## TASK TO COMPLETE
Repeat only the lines below from the one containing "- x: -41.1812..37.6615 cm" through the one containing "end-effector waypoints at", inclusive, exactly as written.

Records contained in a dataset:
====

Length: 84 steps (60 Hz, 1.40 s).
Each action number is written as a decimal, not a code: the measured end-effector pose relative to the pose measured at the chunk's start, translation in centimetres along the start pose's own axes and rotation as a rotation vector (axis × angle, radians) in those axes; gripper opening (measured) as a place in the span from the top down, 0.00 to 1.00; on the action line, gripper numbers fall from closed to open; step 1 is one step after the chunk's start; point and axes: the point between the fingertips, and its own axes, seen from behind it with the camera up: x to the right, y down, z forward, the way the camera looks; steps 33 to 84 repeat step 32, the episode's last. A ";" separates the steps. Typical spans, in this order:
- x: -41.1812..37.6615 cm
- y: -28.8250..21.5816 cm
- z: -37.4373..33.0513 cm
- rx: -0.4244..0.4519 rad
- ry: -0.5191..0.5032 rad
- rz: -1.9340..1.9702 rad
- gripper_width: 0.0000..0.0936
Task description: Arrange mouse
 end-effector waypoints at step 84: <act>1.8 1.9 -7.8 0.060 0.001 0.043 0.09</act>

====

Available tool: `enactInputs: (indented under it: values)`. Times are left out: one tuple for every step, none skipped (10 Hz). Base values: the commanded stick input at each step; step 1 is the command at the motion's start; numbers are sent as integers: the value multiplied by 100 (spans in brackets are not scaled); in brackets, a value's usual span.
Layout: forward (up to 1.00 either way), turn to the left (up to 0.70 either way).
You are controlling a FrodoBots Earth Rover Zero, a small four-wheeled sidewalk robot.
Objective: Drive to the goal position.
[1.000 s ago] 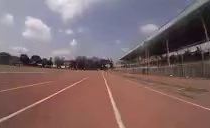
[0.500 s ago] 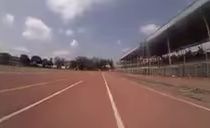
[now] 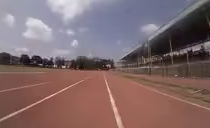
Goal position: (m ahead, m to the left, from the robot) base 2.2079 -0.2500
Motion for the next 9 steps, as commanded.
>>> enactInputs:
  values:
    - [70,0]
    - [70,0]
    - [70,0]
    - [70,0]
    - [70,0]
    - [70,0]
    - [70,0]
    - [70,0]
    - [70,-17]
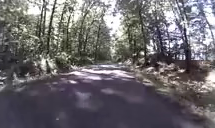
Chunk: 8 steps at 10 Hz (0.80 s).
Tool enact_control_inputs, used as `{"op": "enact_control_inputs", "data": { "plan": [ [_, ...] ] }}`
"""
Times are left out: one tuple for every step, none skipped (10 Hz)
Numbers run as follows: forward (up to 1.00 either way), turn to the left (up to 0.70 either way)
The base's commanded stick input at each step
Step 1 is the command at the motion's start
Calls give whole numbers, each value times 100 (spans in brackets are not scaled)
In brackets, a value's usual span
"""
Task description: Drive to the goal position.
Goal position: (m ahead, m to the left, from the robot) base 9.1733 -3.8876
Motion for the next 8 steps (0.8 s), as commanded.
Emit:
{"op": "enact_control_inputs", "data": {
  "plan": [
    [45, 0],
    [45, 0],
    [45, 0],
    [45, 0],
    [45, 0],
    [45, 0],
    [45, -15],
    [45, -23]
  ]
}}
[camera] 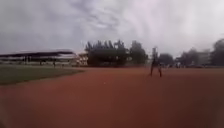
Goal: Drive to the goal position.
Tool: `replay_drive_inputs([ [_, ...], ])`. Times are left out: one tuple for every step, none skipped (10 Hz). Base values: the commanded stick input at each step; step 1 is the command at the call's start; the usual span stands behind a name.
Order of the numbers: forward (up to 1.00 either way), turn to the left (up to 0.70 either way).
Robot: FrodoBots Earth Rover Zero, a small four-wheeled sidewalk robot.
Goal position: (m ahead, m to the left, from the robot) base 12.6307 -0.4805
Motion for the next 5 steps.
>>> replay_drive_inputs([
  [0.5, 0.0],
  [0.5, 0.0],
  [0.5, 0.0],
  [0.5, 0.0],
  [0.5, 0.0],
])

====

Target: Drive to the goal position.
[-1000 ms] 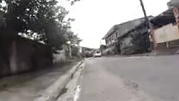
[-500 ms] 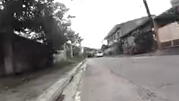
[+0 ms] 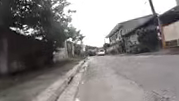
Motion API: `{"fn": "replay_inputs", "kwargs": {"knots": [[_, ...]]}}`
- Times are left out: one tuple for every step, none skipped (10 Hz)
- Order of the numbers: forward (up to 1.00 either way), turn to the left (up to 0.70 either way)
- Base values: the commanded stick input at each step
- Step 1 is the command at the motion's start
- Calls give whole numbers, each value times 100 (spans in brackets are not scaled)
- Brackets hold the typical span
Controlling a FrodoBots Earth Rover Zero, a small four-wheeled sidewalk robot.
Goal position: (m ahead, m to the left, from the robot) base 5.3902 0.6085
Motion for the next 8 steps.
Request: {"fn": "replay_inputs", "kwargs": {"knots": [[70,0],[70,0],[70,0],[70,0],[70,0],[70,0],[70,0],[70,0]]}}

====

## WRITTEN SOLUTION
- x: -41.1812..37.6615 cm
- y: -28.8250..21.5816 cm
- z: -37.4373..33.0513 cm
- rx: -0.4244..0.4519 rad
- ry: -0.5191..0.5032 rad
- rz: -1.9340..1.9702 rad
- gripper_width: 0.0000..0.0936
Task description: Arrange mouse
 end-effector waypoints at step 84: <act>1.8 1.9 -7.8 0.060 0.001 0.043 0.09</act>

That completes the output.